● TASK PROMPT
Starting at the line that contains "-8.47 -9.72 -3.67" in the listing below, write out every line word for word until you have written the line that contains "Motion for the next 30".
##### TASK DATA
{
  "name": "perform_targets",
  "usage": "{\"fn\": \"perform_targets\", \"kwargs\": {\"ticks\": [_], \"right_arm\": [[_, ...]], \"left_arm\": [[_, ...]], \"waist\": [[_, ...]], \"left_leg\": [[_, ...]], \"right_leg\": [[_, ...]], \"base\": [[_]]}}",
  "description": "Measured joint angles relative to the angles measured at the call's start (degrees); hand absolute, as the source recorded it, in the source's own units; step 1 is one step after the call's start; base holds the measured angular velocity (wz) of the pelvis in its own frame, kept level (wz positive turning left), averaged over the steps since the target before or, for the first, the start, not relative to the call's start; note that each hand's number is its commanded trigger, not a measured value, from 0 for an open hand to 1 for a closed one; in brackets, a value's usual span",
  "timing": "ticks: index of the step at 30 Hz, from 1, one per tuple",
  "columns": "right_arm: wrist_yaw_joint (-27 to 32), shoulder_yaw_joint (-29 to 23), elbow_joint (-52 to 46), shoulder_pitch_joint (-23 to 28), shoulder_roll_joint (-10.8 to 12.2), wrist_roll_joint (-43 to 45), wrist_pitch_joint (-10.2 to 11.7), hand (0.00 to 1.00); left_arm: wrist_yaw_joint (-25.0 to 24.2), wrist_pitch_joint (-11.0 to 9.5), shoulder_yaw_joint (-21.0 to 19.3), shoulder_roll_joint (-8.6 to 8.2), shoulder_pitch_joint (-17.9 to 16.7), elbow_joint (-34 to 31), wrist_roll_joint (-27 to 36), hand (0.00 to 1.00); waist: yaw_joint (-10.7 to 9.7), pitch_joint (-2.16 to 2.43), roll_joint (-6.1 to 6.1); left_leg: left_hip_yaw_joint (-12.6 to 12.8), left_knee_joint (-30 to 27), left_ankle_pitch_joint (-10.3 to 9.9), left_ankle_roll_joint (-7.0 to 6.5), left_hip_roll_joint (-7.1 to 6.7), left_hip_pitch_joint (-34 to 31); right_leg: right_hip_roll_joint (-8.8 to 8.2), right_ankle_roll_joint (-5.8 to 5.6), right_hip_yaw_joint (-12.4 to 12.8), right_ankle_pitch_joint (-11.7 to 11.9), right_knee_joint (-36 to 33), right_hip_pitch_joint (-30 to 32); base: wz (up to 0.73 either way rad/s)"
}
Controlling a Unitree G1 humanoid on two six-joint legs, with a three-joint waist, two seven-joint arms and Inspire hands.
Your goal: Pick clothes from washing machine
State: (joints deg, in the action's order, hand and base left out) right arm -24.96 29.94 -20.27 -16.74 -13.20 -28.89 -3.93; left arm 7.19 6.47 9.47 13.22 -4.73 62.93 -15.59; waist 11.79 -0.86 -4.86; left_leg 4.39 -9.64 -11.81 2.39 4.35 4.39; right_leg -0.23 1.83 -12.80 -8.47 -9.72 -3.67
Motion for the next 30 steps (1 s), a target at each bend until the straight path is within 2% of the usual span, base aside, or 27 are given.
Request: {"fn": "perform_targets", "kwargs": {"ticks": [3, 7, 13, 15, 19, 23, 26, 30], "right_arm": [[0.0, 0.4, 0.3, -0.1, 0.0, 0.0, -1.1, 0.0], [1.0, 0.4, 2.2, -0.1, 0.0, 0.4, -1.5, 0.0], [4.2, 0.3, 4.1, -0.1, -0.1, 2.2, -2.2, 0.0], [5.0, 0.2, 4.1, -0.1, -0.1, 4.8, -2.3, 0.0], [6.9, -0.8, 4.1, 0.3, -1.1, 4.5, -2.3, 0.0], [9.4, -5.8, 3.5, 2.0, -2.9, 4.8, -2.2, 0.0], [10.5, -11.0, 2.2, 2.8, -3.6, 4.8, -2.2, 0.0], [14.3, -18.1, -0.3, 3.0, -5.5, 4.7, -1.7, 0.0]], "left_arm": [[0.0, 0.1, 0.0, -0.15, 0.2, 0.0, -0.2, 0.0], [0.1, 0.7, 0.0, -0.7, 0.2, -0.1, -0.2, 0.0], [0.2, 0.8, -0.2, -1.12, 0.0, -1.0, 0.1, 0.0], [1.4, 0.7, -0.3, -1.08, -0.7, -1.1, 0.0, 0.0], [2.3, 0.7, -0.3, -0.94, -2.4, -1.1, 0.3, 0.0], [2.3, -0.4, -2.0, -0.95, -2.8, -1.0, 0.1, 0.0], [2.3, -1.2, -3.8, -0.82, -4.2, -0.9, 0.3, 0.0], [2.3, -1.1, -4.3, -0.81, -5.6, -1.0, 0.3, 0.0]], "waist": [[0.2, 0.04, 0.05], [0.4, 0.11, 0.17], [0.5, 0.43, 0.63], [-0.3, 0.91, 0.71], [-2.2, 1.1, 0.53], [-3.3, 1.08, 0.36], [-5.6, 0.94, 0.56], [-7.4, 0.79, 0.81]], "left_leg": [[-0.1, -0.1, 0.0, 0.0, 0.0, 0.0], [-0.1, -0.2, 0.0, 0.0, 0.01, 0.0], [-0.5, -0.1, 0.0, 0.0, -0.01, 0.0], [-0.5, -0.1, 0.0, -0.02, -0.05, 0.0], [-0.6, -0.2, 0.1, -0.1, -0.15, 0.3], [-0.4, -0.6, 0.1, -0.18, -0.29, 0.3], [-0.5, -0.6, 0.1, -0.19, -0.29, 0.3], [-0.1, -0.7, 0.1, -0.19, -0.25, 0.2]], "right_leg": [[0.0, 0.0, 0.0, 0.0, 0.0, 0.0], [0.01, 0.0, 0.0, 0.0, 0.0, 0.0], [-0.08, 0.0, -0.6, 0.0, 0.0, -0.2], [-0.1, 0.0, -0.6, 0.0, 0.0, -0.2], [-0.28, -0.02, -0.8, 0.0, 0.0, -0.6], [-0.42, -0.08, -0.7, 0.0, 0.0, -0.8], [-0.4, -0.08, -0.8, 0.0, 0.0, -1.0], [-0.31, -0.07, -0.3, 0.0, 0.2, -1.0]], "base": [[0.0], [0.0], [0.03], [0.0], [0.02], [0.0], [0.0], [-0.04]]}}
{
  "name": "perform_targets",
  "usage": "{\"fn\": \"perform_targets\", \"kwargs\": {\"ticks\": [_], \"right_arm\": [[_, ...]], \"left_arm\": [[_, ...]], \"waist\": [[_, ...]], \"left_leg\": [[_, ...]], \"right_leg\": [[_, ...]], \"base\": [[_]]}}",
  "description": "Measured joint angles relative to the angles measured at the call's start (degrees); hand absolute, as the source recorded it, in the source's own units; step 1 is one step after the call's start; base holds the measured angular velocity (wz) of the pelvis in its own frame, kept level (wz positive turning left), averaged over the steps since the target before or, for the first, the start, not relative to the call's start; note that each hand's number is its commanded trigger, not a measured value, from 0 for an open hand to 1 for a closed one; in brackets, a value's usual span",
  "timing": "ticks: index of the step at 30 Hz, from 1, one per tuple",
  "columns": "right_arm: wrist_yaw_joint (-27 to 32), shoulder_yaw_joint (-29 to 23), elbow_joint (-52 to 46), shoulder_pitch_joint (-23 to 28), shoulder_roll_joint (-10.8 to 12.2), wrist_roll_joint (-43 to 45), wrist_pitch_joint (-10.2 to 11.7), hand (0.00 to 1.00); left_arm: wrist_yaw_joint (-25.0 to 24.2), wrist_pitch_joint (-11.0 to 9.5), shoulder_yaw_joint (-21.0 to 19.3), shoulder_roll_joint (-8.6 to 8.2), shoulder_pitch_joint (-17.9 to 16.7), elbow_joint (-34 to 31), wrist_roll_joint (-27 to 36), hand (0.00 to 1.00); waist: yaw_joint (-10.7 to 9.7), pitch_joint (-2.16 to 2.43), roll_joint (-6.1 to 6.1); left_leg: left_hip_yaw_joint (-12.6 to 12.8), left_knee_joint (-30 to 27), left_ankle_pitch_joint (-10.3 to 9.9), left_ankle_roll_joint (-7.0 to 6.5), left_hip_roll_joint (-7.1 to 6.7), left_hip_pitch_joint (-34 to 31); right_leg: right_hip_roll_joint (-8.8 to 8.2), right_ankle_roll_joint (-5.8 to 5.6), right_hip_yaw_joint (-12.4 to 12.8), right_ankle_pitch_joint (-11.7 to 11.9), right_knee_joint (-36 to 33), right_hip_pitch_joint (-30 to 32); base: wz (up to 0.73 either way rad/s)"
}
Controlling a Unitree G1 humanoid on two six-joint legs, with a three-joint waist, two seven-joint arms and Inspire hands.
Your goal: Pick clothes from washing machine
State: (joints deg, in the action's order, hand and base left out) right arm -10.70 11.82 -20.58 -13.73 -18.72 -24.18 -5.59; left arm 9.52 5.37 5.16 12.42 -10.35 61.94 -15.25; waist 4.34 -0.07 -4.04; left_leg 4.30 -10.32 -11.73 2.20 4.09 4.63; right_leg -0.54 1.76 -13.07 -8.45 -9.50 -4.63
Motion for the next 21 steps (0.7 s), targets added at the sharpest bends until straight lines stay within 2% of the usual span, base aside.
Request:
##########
● RESPONSE
State: (joints deg, in the action's order, hand and base left out) right arm -24.96 29.94 -20.27 -16.74 -13.20 -28.89 -3.93; left arm 7.19 6.47 9.47 13.22 -4.73 62.93 -15.59; waist 11.79 -0.86 -4.86; left_leg 4.39 -9.64 -11.81 2.39 4.35 4.39; right_leg -0.23 1.83 -12.80 -8.47 -9.72 -3.67
Motion for the next 30 steps (1 s), a target at each bend until the straight path is within 2% of the usual span, base aside, or 27 are given.

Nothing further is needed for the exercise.